Pressione alta causata da aterosclerosi dell’arteria renale

L’ipertensione renovascolare è la pressione alta causata dall’aterosclerosi dell’arteria renale, che impedisce il normale afflusso di sangue verso il rene. Normalmente, i reni regolano i liquidi corporei, la pressione sanguigna e la chimica del sangue ed eliminano attraverso le urine le scorie dell’organismo e le sostanze estranee, come i pesticidi e altre sostanze chimiche.

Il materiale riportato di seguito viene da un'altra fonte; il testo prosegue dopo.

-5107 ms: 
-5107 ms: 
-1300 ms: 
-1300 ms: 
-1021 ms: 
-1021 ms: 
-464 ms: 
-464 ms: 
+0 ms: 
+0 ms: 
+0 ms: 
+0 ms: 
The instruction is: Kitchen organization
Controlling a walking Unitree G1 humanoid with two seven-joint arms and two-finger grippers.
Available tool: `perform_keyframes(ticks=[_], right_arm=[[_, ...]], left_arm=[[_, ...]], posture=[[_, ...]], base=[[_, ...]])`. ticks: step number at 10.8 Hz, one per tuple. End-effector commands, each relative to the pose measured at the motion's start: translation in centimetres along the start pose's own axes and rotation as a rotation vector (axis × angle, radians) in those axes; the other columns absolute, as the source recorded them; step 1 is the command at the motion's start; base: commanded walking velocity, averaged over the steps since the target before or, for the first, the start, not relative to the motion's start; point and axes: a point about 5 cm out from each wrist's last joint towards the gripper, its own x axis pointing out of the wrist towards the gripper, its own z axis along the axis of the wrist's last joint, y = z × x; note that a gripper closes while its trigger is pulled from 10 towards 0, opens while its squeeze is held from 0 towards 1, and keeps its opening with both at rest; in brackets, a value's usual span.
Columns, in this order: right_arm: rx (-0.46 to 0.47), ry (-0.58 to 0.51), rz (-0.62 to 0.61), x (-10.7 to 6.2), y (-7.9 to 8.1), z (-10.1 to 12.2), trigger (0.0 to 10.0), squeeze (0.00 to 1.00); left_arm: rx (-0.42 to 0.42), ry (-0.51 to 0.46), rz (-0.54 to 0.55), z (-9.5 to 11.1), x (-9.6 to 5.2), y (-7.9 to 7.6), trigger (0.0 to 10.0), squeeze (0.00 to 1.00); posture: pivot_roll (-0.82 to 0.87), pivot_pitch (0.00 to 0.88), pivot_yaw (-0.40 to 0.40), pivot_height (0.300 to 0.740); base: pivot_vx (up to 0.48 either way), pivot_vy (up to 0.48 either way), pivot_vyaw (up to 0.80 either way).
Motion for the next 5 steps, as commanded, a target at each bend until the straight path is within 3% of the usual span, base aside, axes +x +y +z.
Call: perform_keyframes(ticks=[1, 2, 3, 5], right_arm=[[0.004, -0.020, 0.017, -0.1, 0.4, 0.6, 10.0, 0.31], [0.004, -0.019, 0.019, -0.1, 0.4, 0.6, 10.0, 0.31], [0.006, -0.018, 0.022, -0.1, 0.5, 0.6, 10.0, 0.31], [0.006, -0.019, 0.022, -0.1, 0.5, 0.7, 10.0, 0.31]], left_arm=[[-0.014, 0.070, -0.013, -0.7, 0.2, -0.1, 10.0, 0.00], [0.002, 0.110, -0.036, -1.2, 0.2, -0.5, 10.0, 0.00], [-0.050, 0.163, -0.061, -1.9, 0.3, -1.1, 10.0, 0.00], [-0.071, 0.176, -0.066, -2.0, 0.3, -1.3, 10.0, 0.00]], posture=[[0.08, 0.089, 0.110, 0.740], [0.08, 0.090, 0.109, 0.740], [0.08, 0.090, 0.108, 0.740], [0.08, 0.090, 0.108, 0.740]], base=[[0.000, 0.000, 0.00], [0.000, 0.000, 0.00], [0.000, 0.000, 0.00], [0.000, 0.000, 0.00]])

Quando le arterie che portano il sangue ai reni si restringono (condizione nota come stenosi dell’arteria renale), la corretta funzione renale viene alterata.
La pressione sanguigna alta causata dalla stenosi dell’arteria renale può essere difficile da controllare con i farmaci. L’ipertensione renovascolare è una delle poche cause identificabili e curabili di ipertensione secondaria; tuttavia, è una condizione che, se non trattata, può portare a problemi cardiaci, ictus o insufficienza renale.

L’ipertensione primaria è la pressione alta che non ha alcuna causa evidente, mentre l’ipertensione secondaria, causata principalmente, come già sottolineato, dall’ipertensione renovascolare, è l’alta pressione sanguigna che può essere attribuita a una causa specifica.

Sintomi

I sintomi della pressione alta causata dalla stenosi dell’arteria renale sono:
– ipertensione refrattaria al trattamento farmacologico
– presenza di un soffio, alla visita medica, che si può avvertire a livello dell’ombelico
– pressione molto alta in giovane età
– ipertensione stabile che improvvisamente peggiora
– pressione sanguigna alta che si verifica con una funzione renale compromessa
– pressione sanguigna alta con un aneurisma aortico addominale o una malattia delle arterie coronarie, delle arterie carotidi o delle arterie degli arti inferiori

Fattori di rischio

I soggetti con aterosclerosi in qualche altra parte del corpo hanno il 30-50% in più di probabilità di sviluppare la stenosi dell’arteria renale.

Diagnosi

La malattia renovascolare, di solito, può essere diagnosticata tramite eco-duplex e altri esami non invasivi, come angio-TC, angio-RM e renografia con ACE-inibitori, o, in alcuni casi, con esami più invasivi come l’angiografia con catetere e mezzo di contrasto. Se viene scoperta un’arteria renale bloccata durante l’angiografia, la disostruzione dell’arteria può essere effettuata durante la stessa procedura.

Trattamento

Il trattamento più comune per l’ipertensione renovascolare causata dalla stenosi dell’arteria renale è l’angioplastica con palloncino per aprire l’arteria, seguita dall’impianto di uno stent per tenerla aperta. La procedura consiste nel posizionamento di un catetere in un’arteria dell’inguine attraverso un piccolo foro di ingresso. Un palloncino viene posizionato nel punto colpito dell’arteria renale, dove è gonfiato per dilatare la parete arteriosa. Lo stent, un cilindro a maglie metalliche, viene, quindi, inserito per mantenere l’arteria aperta e per far scorrere il sangue liberamente.

In alcuni casi, può essere necessario un intervento aperto per una riparazione chirurgica dell’arteria renale a causa di stenosi ricorrenti. Durante questa chirurgia aperta addominale, l’arteria viene riparata con un innesto prelevato da un vaso sanguigno sano.